EXERCISE PROMPT ▸ For every line in the records below that holds "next", make a copy.

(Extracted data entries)
──────

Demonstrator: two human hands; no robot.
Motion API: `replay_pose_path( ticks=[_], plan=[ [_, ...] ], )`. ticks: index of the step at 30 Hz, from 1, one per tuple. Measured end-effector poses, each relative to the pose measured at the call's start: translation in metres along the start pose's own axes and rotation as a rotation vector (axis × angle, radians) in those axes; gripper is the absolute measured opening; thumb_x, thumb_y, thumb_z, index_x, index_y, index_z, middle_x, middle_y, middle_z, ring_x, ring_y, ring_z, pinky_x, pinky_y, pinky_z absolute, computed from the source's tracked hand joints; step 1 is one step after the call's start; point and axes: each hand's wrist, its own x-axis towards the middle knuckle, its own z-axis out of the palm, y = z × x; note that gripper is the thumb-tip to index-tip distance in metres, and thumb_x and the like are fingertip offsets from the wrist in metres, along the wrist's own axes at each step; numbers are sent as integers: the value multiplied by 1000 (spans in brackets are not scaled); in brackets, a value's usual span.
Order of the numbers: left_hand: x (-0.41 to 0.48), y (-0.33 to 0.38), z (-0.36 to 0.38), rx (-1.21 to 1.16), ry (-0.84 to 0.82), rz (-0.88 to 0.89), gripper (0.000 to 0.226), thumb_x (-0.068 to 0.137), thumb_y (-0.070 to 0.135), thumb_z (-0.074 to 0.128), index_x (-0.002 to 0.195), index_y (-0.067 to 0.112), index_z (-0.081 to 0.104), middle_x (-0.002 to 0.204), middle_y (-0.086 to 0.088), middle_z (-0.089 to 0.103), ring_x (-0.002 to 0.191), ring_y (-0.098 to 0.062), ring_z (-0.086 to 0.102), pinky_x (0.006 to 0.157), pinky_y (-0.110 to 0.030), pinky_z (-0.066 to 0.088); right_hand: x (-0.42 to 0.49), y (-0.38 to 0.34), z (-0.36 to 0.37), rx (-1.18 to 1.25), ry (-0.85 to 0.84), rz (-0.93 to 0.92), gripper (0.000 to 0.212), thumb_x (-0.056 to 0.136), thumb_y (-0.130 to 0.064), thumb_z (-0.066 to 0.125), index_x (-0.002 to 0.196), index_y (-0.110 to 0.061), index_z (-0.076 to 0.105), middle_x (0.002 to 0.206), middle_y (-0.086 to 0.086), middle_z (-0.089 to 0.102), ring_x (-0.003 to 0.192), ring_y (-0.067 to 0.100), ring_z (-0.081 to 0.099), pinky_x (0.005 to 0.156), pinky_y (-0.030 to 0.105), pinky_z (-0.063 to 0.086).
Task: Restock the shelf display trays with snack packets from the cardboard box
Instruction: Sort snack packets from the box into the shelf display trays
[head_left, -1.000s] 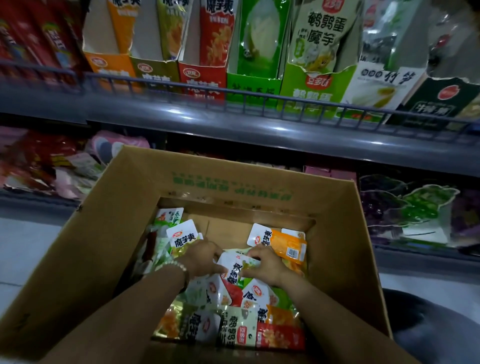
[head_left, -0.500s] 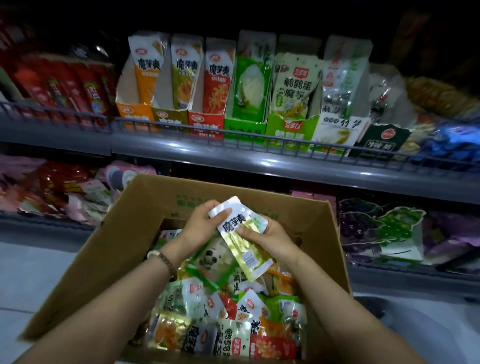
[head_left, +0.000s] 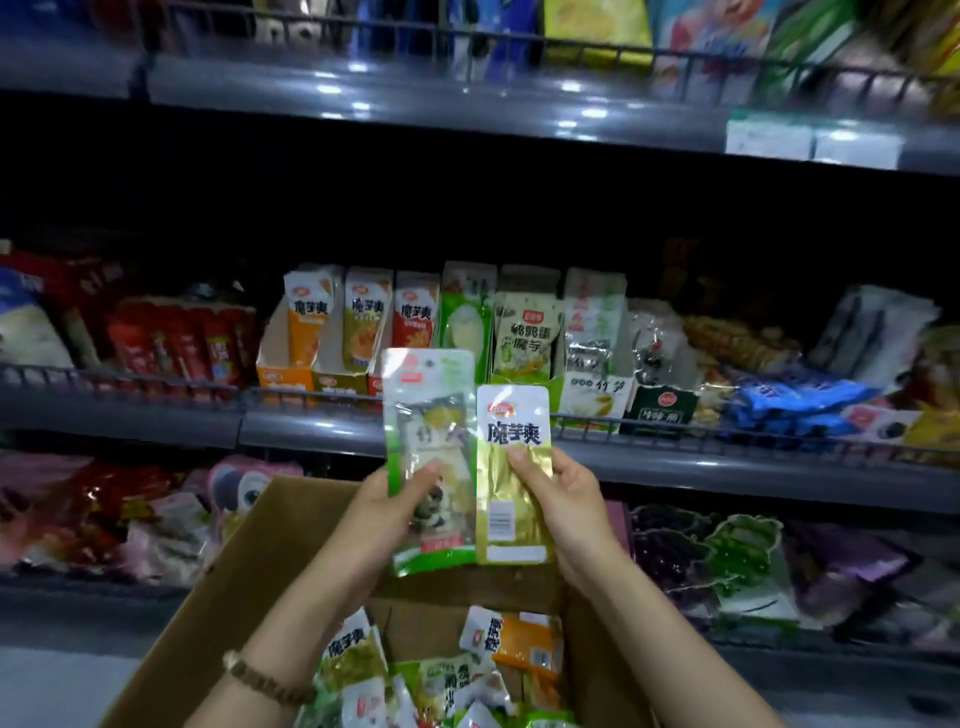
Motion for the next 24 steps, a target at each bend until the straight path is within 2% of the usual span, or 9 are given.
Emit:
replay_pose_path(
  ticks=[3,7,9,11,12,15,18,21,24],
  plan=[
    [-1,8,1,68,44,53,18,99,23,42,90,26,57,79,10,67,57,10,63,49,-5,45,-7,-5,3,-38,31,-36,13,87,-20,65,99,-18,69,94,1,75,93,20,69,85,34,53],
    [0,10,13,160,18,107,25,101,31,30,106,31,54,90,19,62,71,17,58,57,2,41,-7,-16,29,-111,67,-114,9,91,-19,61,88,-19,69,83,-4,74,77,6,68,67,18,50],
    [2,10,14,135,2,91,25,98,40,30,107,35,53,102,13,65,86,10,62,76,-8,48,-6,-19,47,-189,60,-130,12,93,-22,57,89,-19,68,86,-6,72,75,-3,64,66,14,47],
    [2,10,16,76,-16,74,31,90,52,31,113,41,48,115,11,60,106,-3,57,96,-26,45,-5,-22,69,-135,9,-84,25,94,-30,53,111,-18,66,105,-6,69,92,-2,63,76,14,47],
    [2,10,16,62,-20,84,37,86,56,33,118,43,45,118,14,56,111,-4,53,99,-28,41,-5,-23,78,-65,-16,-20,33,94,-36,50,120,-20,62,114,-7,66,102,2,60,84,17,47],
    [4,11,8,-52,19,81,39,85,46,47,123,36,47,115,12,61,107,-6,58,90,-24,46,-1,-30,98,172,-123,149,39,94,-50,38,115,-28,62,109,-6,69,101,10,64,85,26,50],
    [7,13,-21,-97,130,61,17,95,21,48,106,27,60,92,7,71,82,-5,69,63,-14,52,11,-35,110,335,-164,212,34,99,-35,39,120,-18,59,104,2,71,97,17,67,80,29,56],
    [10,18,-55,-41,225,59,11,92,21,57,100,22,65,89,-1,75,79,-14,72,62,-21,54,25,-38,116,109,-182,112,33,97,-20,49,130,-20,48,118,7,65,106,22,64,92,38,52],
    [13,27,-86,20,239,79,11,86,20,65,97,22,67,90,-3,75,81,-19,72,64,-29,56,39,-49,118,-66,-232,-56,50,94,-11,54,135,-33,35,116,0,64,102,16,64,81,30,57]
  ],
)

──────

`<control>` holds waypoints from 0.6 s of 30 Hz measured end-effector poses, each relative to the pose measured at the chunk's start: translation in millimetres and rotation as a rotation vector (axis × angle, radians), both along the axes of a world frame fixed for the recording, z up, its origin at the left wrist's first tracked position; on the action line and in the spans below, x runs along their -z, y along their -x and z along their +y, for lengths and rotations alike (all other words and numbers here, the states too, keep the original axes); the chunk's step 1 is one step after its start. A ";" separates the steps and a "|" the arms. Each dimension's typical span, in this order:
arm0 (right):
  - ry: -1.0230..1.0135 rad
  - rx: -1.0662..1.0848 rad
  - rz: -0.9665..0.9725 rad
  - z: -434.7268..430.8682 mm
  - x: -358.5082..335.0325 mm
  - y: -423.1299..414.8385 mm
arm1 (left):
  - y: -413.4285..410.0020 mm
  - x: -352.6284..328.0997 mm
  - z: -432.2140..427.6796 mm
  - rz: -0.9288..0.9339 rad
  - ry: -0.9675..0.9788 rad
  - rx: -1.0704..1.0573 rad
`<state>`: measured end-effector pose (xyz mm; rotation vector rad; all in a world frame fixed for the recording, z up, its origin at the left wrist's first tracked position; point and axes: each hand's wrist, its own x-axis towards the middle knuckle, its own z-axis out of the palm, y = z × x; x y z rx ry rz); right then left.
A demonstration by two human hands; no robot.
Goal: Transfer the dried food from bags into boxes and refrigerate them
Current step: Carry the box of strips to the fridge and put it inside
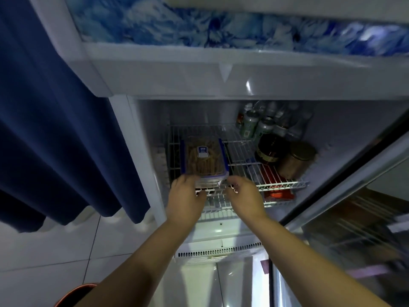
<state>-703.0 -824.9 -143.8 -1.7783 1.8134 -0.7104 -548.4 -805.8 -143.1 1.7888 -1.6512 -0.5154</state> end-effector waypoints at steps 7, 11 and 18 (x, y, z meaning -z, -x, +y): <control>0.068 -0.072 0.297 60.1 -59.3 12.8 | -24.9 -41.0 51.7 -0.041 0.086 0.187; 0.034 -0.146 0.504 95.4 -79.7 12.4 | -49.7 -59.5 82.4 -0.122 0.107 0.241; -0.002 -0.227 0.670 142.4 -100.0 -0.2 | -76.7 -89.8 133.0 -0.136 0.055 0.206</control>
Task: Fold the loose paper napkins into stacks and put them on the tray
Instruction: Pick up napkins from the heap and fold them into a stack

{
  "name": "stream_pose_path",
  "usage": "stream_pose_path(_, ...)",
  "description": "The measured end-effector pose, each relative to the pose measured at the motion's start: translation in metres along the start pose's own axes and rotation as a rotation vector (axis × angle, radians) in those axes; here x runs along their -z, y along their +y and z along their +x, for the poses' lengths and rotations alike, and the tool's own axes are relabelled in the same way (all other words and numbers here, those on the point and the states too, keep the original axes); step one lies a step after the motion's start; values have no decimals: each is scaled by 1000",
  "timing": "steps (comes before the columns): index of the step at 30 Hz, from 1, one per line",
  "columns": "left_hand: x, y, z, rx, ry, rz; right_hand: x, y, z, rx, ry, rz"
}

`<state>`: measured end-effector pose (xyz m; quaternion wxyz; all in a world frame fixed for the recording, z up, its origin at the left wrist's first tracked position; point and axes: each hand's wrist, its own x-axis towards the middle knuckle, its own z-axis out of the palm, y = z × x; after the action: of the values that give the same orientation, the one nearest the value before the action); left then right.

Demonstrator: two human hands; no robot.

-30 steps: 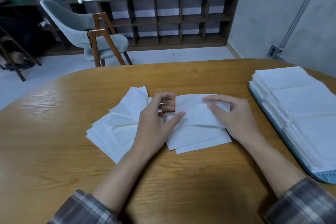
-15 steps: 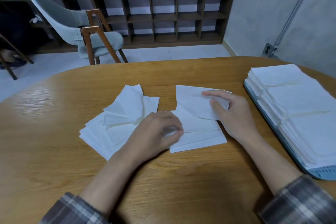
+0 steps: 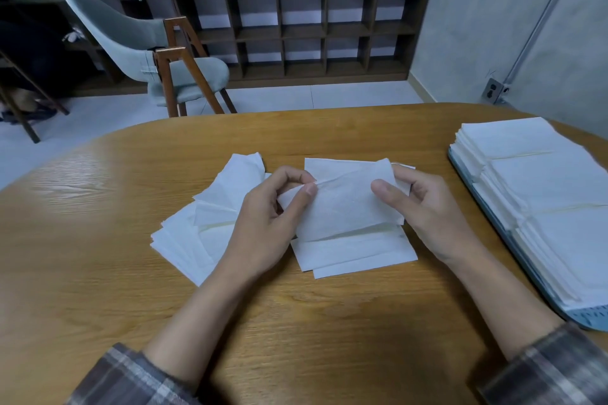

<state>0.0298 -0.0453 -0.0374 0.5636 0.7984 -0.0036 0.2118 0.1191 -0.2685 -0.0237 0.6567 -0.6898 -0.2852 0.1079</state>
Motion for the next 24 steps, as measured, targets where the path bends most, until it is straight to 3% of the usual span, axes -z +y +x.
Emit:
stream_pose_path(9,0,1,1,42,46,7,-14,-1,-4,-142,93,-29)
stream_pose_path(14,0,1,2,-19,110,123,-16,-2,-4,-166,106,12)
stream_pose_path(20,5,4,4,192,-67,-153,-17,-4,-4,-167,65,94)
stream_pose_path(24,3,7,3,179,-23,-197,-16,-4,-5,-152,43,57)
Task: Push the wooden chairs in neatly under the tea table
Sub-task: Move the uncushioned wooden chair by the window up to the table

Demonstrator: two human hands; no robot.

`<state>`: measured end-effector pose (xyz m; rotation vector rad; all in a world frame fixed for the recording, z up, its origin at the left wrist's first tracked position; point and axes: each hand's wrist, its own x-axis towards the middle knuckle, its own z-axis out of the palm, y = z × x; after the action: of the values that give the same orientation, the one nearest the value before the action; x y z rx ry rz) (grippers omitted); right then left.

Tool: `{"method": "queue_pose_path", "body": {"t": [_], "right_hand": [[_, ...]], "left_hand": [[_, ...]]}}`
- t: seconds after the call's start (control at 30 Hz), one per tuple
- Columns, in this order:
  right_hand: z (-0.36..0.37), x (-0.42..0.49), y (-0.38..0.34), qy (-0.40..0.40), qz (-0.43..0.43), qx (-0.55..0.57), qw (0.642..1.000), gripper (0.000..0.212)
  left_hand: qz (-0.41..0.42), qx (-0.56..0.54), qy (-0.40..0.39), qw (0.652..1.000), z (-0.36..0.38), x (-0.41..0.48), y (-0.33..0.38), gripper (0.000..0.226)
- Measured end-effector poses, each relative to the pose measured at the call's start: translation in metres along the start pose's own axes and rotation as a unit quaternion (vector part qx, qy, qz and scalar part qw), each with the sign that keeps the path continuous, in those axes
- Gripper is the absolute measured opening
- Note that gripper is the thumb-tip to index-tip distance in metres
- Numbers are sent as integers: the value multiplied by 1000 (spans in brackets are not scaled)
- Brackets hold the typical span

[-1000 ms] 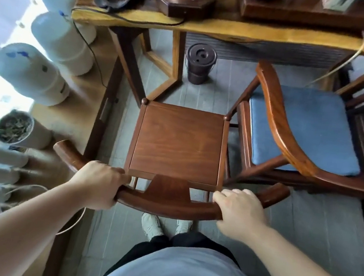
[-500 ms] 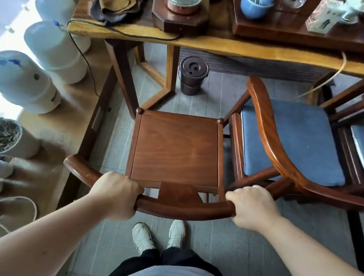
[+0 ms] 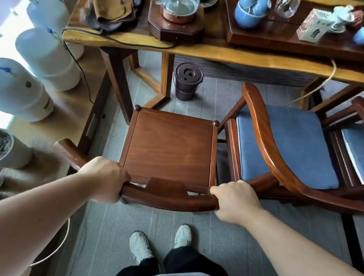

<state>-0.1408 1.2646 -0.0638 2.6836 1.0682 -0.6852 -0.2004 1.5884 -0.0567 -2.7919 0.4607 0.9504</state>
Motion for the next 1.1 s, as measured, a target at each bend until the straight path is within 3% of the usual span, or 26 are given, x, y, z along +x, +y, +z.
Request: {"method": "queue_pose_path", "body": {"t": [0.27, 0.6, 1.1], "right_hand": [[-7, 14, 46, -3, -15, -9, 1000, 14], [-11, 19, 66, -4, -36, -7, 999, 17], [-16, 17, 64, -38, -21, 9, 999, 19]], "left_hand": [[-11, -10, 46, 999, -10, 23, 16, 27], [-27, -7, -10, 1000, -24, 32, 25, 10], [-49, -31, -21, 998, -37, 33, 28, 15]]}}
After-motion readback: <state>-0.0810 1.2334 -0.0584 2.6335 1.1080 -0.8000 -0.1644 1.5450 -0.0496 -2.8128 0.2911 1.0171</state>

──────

WRITTEN ANSWER ▸
Motion for the next 24 steps, a target at each bend until the straight path is within 2% of the usual span, or 9 are given.
Motion for the next 24 steps, as measured, targets where the path bends most, until it is straight to 3% of the usual span, axes -z +y +x.
Motion for the next 1.1 s, as measured, a target at each bend until the straight path is within 3% of the usual span, or 26 are given, x, y, z along +x, +y, +z.

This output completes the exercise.